Ernesto Rossi proviene da una famiglia di tradizioni militari forti, il padre con cui ebbe un «rapporto complicato» era un ufficiale di carriera. Si sposa con una donna di «spirito libero», più giovane di venticinque anni. Ernesto nasce il 25 agosto 1897 a Caserta ma è Firenze a plasmarne «lingua, cultura, carattere». Nel 1913, i genitori si separano, «il padre ferisce la moglie in un “raptus” di gelosia». I sette figli restano con la madre a Bologna, il maggiore muore in guerra, due si suicidano, uno è condannato all’esilio.

Ernesto inventa burattini (questo il nomignolo che gli viene affibbiato negli atti ufficiali del Tribunale). Costruisce una dozzina di burattini e un teatrino, riscoperti poi in un antico negozio di giocattoli di Firenze nel 1917 dallo storico politico Calamandrei che, rendendosi conto della preziosità degli oggetti, li acquista e li restituisce alla famiglia. Sempre la Fondazione Rossi Salvemini promuove un progetto editoriale a cura della casa editrice Palabanda (Cagliari)  per la pubblicazione di un libro per ragazzi e uno spettacolo con le lettere scritte da Ernesto Rossi alla madre durante gli anni in prigione che prenderanno vita tra le note delle musiche scritte dal jazzista Paolo Fresu.

Tornando alla biografia di Ernesto Rossi, per sentimento del dovere parte per il fronte da “non interventista intervenuto”, da giovane sottoufficiale vede morire gli amici più cari. Si registra uno sbandamento nel dopoguerra drammatico, l’«ubriacatura nazionalista» lo porta a sostenere la missione di D’Annunzio a Fiume. Gaetano Salvemini l’aiuta a fare chiarezza e a vivere «l’antifascismo come valore». Con i fratelli Carlo e Nello Rosselli firma il primo giornale clandestino, “Non mollare”. Nell’epistolario dal carcere, Ernesto Rossi scrive che «il successo è un metro di valore per chi non ha una verità da sostenere». Occorre agire «anche se non si ha possibilità di riuscita». Il tipografo denuncia l’intero gruppo redazionale, Rossi scappa in Francia ma torna approfittando di un’amnistia.
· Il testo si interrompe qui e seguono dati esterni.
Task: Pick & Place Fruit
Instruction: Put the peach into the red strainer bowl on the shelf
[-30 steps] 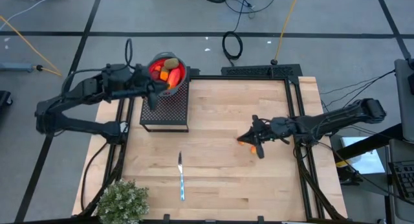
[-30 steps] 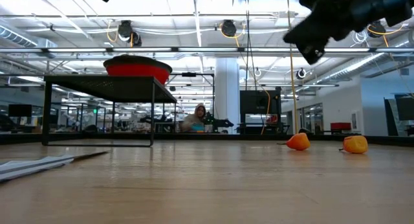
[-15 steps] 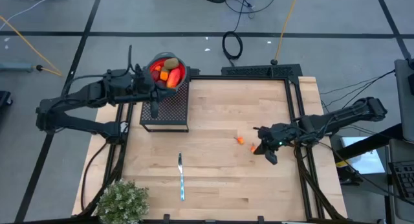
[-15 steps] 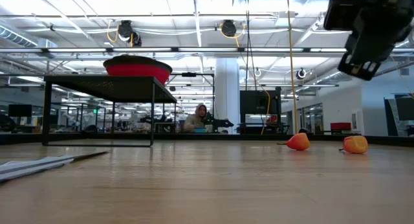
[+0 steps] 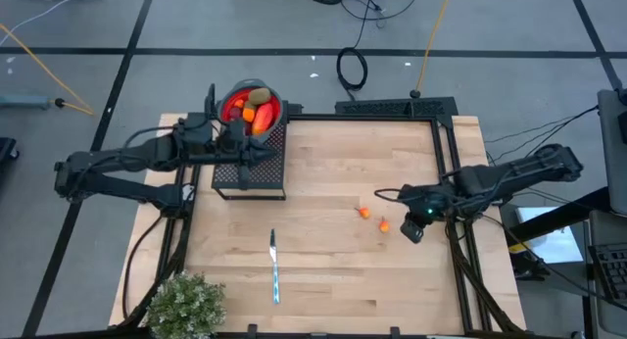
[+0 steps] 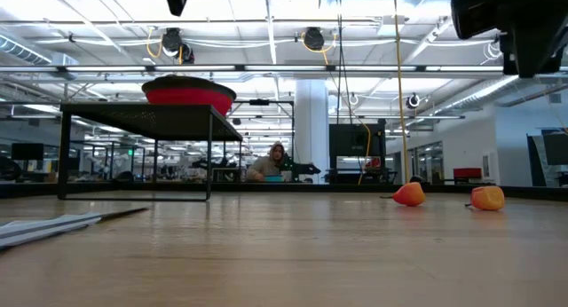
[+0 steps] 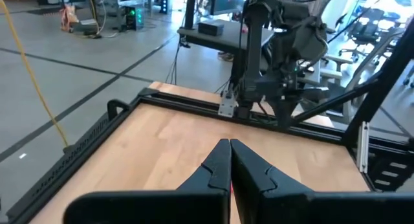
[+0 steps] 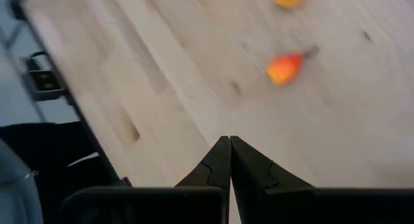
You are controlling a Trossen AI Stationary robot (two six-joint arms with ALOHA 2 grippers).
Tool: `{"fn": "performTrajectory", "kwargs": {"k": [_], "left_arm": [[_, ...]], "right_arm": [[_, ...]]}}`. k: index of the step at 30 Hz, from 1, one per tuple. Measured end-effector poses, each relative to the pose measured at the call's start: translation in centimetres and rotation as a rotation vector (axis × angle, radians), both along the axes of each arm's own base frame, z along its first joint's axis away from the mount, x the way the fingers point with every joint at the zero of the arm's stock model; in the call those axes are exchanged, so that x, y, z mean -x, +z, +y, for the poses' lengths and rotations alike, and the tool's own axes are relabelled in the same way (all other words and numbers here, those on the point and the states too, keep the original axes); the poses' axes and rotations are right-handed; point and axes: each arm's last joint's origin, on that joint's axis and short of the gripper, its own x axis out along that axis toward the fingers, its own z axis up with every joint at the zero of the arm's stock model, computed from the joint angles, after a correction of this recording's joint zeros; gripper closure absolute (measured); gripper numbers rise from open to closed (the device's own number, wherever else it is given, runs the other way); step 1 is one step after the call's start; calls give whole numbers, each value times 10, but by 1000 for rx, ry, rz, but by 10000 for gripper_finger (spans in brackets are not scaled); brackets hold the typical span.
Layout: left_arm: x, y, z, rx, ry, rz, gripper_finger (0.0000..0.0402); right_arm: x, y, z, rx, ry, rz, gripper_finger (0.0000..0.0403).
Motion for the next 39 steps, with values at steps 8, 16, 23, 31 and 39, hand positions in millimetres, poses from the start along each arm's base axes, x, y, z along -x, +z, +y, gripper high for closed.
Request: {"fn": "performTrajectory", "kwargs": {"k": [8, 16, 23, 31, 39], "left_arm": [[-1, -7, 0, -8, -1, 16, 396], [-1, -6, 0, 10, -5, 4, 395], [-1, -5, 0, 10, -18, -6, 395], [-1, -5, 0, 11, -18, -6, 396], [-1, -5, 0, 12, -18, -7, 400]], "right_arm": [[-17, -7, 3, -29, -76, 126, 403], [-31, -20, -2, 36, 0, 167, 376], [-39, -23, -10, 44, -2, 137, 291], [-42, -23, -17, 22, -86, 133, 189], [-43, -22, -23, 17, -122, 133, 143]]}}
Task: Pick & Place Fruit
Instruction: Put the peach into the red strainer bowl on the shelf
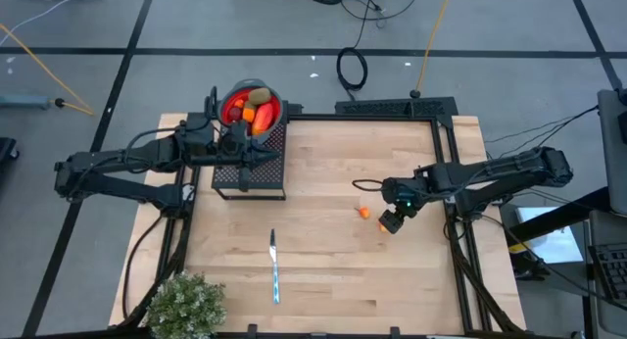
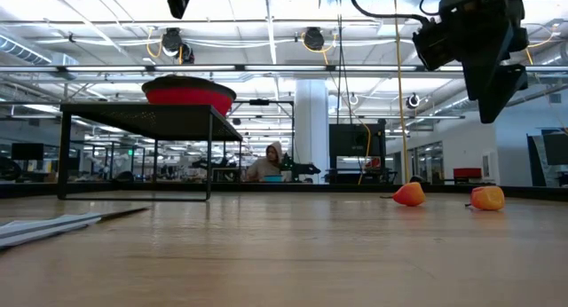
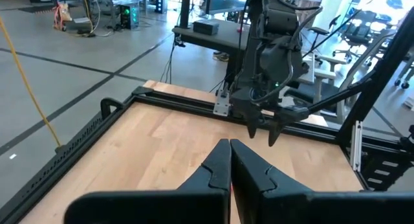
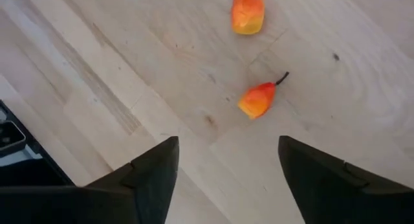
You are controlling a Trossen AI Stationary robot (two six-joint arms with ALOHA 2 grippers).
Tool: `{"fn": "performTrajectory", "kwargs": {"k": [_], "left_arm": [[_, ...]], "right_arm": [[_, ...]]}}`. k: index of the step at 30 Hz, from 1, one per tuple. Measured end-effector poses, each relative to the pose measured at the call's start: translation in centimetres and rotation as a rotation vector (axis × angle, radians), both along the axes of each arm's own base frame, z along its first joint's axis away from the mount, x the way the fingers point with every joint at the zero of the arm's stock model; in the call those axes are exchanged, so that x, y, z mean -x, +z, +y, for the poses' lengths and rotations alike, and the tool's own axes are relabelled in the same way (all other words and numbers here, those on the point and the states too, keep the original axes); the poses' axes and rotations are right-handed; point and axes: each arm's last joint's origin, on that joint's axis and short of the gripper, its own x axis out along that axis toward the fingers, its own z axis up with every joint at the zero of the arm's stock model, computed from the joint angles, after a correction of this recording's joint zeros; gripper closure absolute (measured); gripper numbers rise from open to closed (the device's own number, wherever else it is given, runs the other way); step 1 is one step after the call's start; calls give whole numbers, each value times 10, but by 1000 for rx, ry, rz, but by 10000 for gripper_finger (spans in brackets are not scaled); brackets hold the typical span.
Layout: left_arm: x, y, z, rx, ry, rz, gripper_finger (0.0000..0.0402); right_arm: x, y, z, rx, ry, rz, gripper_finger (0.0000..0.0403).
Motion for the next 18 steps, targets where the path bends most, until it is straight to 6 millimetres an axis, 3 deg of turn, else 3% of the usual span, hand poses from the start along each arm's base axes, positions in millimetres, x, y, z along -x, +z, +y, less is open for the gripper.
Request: {"fn": "performTrajectory", "kwargs": {"k": [6, 18], "left_arm": [[0, 0, 0, 1, 0, 0, 390], [0, 0, 0, 0, 0, -1, 391]], "right_arm": [[-6, -8, -2, 31, -35, 38, 148], [-26, -41, -1, 49, -112, 206, 154]]}}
Si laurea in legge a Siena e decide di fare l’insegnante a Bergamo dove conosce Ada che «sacrifica la sua giovinezza» sposando Ernesto già condannato al carcere. «Gli studenti lo amavano così tanto che quando venne arrestato per il suo impegno in Giustizia e Libertà (fondato a Parigi nel ’29 dai fratelli Rosselli) gli scrivono una lettera: “vedrà che tutto sarà chiarito”». Condivide con Augusto Monti, Foa nove anni di carcere al Regina Coeli. Solo una volta la settimana potevano scrivere così «le cose che pensava le sfogava nelle lettere ai familiari». «Leggeva in carcere grazie alla donna che si manteneva con quarantadue ore di lezioni di matematica», anche Ada era stata allontanata dalla scuola pubblica. Dal confino, si origina il “Manifesto di Ventotene”, nato dalle menti di Rossi, Spinelli e Colorni, stampato in edizioni clandestine a Roma.

Per Ernesto Rossi, lo strumento istituzionale era «il federalismo al servizio della democrazia, della libertà, della pace». Resta deluso dal processo di integrazione che avviene «non su base costituente ma funzionalista». Collabora a “Il mondo” di Pannunzio, “Astrolabio” di Ferruccio Parri. Bruno Mellano ricorda ancora il testo “Gli Stati Uniti d’Europa”, scritto in Svizzera da Rossi e recentemente ripubblicato a cura del Consiglio Regionale del Piemonte.